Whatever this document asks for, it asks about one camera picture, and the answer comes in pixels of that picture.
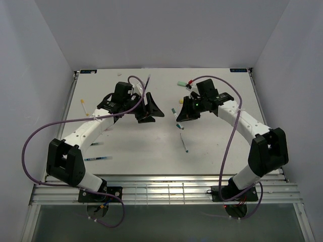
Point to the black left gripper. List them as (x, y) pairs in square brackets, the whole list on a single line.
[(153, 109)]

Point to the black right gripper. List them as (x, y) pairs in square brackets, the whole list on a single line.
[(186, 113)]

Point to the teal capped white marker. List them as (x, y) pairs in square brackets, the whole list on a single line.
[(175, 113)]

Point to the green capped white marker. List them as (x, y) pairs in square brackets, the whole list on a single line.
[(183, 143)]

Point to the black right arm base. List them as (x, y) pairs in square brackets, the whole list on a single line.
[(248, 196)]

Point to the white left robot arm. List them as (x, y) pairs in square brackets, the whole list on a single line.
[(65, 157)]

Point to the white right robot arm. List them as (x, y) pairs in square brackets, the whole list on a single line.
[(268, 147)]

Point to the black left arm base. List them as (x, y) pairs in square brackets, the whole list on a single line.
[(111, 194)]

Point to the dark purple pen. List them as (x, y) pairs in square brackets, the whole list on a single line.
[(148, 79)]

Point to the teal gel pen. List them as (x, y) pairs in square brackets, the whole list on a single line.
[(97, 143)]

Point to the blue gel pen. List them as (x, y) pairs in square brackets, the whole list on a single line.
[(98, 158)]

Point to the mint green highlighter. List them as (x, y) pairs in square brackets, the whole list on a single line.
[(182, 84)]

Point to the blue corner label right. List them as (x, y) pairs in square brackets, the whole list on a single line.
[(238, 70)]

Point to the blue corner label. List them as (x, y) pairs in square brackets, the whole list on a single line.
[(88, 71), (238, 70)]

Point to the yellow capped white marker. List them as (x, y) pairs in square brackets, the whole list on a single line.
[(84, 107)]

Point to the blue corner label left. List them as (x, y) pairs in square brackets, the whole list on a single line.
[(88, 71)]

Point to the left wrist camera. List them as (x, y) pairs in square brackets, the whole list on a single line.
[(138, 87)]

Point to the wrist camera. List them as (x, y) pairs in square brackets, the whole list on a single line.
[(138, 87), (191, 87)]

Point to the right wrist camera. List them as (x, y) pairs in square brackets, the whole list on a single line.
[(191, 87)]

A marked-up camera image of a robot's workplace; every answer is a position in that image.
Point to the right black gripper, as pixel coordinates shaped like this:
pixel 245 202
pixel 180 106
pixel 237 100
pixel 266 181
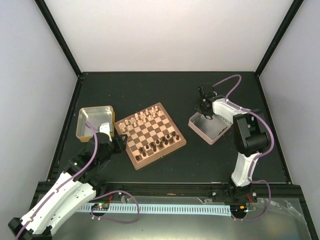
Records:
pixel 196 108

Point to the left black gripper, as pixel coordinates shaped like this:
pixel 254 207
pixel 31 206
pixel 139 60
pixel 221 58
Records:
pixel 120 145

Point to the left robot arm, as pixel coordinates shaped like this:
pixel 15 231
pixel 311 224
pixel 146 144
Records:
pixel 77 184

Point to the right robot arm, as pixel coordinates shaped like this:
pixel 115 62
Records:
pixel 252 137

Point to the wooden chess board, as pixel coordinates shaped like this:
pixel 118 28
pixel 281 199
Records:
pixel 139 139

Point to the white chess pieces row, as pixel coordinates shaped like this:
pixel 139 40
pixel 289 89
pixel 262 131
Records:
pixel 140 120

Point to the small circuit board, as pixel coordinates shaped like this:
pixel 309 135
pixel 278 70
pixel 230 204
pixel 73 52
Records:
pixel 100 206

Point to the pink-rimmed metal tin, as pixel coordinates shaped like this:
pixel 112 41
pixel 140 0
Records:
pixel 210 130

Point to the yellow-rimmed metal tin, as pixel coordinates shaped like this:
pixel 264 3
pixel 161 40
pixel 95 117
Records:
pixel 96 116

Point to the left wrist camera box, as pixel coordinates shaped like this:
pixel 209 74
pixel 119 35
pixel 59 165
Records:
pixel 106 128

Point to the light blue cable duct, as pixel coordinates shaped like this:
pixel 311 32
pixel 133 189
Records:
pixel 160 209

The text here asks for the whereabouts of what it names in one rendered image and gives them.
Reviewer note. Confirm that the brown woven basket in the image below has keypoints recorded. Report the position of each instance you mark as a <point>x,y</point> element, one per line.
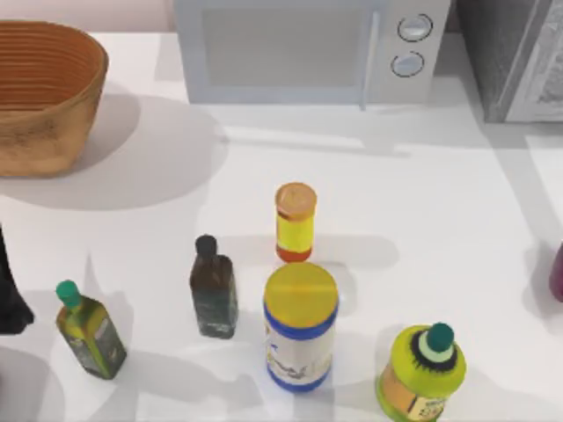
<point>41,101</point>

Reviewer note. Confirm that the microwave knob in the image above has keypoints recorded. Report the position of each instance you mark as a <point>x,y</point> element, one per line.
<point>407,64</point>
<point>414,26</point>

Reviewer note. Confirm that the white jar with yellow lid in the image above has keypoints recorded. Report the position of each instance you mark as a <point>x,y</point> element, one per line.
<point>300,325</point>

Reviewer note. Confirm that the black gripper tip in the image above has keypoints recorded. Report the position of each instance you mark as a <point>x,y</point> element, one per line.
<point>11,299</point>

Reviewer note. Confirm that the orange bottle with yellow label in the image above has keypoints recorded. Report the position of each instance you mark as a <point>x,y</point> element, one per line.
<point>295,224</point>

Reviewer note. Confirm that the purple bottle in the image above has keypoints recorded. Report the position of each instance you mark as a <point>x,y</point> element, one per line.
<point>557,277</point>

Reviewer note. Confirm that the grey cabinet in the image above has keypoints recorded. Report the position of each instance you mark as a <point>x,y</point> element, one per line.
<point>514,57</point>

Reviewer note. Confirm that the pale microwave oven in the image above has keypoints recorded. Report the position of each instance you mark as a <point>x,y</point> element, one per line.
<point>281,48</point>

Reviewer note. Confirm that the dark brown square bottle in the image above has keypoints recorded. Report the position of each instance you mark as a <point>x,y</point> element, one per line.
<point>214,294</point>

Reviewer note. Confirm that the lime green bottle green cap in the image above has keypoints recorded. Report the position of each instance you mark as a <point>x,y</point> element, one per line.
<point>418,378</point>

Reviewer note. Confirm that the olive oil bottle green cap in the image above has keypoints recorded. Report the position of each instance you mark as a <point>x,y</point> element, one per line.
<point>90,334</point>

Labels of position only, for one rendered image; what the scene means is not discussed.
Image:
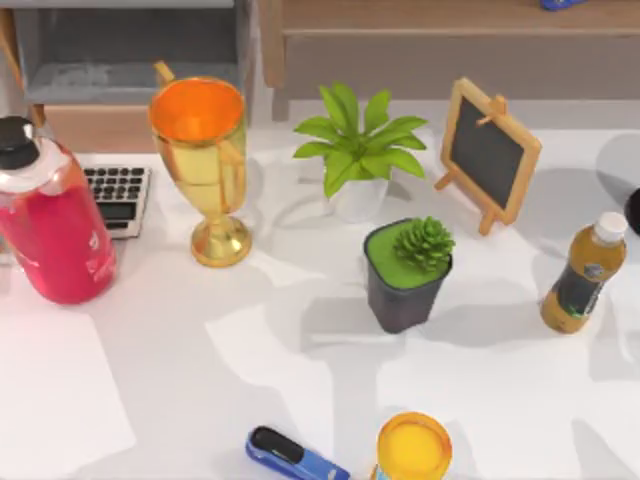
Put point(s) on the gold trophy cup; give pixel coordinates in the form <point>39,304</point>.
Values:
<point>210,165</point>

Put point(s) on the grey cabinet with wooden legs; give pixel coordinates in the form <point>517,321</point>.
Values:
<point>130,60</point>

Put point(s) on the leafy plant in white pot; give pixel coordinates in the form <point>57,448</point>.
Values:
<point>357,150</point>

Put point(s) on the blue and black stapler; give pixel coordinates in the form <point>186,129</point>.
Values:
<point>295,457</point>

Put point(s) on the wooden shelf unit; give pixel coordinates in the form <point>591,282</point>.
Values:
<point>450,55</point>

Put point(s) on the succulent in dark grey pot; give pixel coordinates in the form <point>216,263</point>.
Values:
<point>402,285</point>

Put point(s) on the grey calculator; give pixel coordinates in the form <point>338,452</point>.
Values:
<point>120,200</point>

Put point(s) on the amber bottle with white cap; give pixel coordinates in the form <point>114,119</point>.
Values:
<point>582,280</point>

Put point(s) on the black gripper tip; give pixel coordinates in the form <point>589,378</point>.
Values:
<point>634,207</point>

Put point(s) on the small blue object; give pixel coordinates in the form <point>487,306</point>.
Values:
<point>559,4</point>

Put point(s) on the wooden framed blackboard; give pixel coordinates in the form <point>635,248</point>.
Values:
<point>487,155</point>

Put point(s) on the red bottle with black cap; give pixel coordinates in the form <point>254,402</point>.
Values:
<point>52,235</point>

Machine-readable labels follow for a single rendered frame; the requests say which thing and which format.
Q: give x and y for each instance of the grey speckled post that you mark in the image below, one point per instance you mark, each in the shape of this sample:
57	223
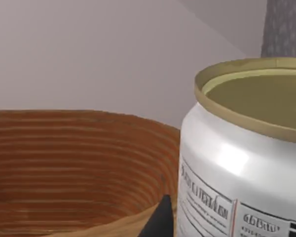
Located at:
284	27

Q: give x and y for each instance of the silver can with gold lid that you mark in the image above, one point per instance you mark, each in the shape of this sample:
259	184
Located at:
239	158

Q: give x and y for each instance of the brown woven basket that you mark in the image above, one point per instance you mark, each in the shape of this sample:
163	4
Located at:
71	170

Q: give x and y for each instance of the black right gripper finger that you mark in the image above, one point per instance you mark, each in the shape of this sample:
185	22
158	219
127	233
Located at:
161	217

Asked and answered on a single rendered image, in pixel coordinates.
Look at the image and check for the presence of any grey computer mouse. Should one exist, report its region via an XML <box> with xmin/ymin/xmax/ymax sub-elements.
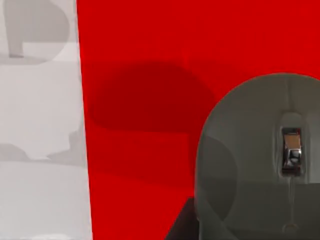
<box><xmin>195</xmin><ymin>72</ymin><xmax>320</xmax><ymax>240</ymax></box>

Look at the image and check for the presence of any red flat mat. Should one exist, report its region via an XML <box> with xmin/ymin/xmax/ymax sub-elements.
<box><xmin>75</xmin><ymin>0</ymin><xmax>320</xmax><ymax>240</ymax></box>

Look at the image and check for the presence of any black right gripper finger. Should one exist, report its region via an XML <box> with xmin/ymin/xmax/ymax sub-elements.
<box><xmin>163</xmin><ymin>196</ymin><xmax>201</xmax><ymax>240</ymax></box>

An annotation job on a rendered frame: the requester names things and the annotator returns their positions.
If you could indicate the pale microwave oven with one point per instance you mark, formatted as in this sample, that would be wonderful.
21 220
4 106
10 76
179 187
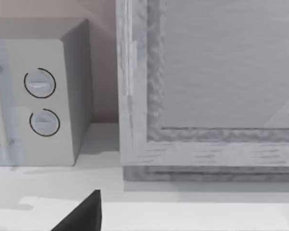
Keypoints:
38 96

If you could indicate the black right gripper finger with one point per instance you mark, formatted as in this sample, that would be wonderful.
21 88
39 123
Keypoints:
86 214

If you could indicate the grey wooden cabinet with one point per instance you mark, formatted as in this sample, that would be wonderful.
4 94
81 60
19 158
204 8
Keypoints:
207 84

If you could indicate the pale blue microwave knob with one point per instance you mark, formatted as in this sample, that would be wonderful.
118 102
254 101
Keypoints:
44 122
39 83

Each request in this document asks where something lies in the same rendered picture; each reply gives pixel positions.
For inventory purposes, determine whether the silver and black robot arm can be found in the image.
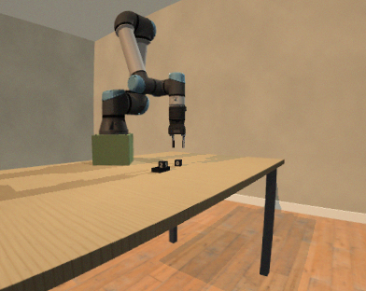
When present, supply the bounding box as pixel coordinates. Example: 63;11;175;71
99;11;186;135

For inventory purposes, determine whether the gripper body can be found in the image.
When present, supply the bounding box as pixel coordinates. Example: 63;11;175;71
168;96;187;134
================
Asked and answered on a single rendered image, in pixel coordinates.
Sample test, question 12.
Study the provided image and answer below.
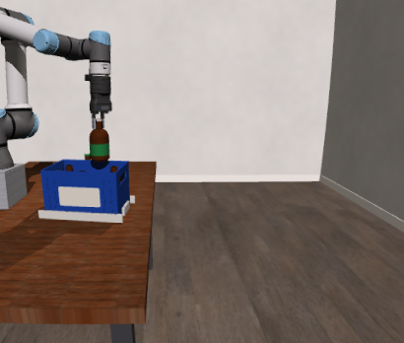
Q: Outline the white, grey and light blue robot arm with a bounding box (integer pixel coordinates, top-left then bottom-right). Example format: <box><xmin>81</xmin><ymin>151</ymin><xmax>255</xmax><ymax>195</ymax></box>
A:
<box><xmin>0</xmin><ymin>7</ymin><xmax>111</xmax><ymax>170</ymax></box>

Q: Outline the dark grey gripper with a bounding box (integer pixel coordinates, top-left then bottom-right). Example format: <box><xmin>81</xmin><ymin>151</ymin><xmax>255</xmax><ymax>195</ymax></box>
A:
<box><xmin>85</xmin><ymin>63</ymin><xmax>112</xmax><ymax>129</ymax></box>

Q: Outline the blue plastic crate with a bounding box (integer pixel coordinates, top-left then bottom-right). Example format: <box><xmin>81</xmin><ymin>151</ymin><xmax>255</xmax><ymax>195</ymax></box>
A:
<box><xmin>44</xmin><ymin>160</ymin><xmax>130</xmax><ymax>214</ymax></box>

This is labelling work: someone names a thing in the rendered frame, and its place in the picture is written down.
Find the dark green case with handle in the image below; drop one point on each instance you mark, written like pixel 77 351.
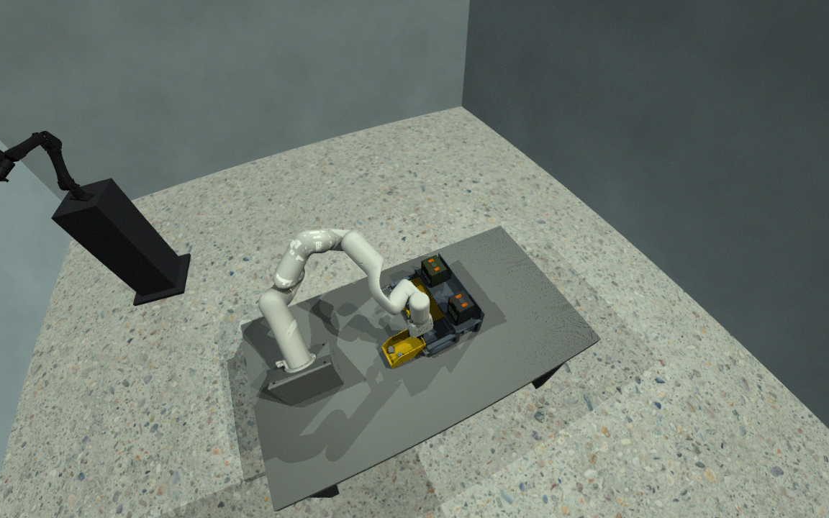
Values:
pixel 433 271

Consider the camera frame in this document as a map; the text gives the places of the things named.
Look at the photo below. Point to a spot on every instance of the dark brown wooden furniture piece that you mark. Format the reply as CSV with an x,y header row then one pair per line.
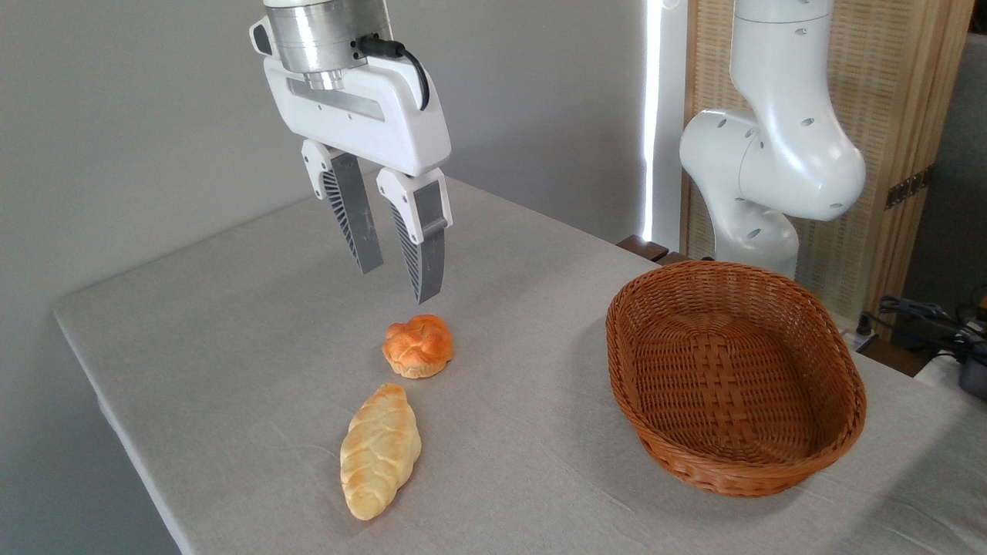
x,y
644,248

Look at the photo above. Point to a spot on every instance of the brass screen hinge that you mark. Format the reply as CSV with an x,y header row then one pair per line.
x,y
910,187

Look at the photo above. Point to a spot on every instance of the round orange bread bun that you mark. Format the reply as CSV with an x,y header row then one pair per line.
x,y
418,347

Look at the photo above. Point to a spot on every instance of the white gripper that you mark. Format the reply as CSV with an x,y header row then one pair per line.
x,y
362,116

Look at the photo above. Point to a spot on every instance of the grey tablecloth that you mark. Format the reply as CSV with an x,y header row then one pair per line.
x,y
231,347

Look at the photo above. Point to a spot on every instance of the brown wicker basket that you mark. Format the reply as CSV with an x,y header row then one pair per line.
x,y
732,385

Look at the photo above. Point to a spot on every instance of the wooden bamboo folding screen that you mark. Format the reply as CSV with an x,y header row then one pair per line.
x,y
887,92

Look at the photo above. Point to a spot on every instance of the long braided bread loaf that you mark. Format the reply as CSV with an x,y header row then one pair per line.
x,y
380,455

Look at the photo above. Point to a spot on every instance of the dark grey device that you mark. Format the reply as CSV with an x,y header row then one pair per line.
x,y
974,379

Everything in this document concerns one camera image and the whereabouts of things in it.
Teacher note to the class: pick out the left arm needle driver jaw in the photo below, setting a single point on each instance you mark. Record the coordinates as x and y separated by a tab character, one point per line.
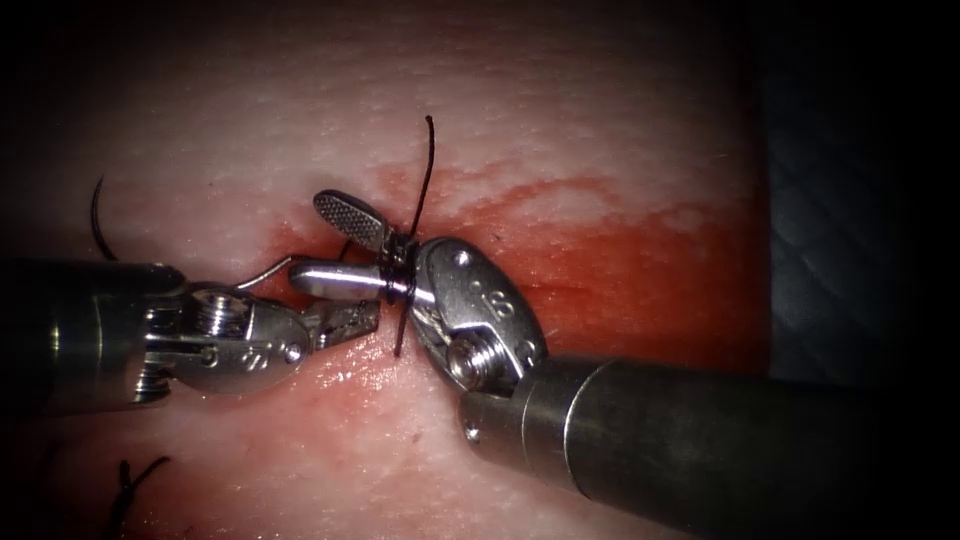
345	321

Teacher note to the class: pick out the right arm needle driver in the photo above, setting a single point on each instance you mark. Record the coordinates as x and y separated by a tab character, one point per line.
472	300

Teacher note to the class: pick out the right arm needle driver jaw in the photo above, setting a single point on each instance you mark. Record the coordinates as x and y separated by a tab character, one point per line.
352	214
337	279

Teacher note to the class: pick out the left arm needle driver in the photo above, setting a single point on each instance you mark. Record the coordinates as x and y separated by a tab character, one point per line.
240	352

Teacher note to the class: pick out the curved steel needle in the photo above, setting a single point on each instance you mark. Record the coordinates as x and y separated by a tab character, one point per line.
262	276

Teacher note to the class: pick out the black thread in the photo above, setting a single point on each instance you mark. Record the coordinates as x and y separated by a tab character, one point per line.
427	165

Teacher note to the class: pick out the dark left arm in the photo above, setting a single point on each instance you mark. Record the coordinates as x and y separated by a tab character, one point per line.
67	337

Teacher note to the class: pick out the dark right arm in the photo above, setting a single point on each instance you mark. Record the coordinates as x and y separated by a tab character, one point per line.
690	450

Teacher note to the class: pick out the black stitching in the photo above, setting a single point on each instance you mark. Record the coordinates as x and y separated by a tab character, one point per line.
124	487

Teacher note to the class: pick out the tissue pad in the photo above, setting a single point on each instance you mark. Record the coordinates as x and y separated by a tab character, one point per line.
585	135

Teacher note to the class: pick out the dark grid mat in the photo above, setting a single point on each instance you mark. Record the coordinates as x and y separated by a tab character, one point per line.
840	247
================
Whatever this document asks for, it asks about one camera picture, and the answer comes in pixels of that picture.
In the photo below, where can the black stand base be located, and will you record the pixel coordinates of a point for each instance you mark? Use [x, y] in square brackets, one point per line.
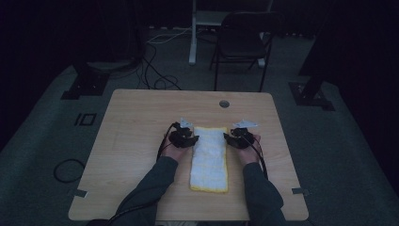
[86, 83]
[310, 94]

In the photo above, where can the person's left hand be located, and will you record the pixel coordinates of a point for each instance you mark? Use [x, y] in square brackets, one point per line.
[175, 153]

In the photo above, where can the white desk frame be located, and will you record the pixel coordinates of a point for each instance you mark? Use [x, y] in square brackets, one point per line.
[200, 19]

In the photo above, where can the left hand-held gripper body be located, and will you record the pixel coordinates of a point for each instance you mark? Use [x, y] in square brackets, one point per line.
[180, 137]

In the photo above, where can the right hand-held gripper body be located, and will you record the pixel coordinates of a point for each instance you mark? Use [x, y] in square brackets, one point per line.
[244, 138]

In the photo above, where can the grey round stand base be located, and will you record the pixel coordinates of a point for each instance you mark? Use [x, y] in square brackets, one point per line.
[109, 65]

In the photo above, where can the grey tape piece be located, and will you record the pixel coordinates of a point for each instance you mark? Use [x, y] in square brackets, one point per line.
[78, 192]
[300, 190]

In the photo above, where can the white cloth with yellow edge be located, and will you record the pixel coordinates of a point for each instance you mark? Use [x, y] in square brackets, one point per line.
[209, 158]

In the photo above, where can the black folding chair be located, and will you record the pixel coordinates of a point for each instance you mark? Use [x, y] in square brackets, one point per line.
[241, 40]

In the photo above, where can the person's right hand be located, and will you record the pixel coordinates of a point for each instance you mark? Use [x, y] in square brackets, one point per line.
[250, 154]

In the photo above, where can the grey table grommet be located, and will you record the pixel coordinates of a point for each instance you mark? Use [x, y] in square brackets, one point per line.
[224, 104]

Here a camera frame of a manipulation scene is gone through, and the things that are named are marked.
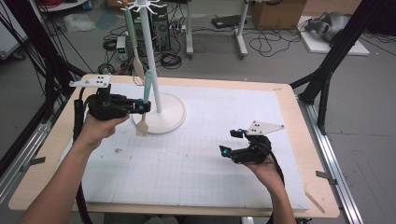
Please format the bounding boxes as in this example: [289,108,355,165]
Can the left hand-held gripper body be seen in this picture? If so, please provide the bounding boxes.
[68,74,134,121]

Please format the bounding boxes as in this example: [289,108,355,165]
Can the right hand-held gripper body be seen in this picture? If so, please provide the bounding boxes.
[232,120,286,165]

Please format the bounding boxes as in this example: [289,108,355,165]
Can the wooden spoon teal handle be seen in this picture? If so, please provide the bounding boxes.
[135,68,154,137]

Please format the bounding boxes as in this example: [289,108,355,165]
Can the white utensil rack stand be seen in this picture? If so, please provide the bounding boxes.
================
§ **Exercise**:
Here the job is to set down exactly the lines of the material above that fall between the one with "Put point(s) on the leafy" and the one with "Put point(s) on the red", inclusive, and nothing beyond them.

§ **Task response**:
Put point(s) on the leafy plant in white pot; give pixel coordinates in the form <point>57,448</point>.
Values:
<point>357,150</point>

Put point(s) on the blue and black stapler; give pixel coordinates in the form <point>186,129</point>.
Values:
<point>295,457</point>

Put point(s) on the wooden shelf unit; give pixel coordinates in the form <point>591,282</point>.
Values:
<point>450,55</point>

Put point(s) on the succulent in dark grey pot; give pixel coordinates in the form <point>216,263</point>.
Values:
<point>402,285</point>

Put point(s) on the grey calculator; give pixel coordinates in the form <point>338,452</point>.
Values:
<point>120,200</point>

Put point(s) on the amber bottle with white cap; give pixel coordinates in the form <point>114,119</point>.
Values:
<point>582,280</point>

Put point(s) on the black gripper tip; give pixel coordinates in the form <point>589,378</point>.
Values:
<point>634,207</point>

Put point(s) on the small blue object; give pixel coordinates in the form <point>487,306</point>.
Values:
<point>559,4</point>

Put point(s) on the wooden framed blackboard; give pixel coordinates in the form <point>635,248</point>.
Values:
<point>487,155</point>

Put point(s) on the red bottle with black cap; give pixel coordinates in the form <point>254,402</point>.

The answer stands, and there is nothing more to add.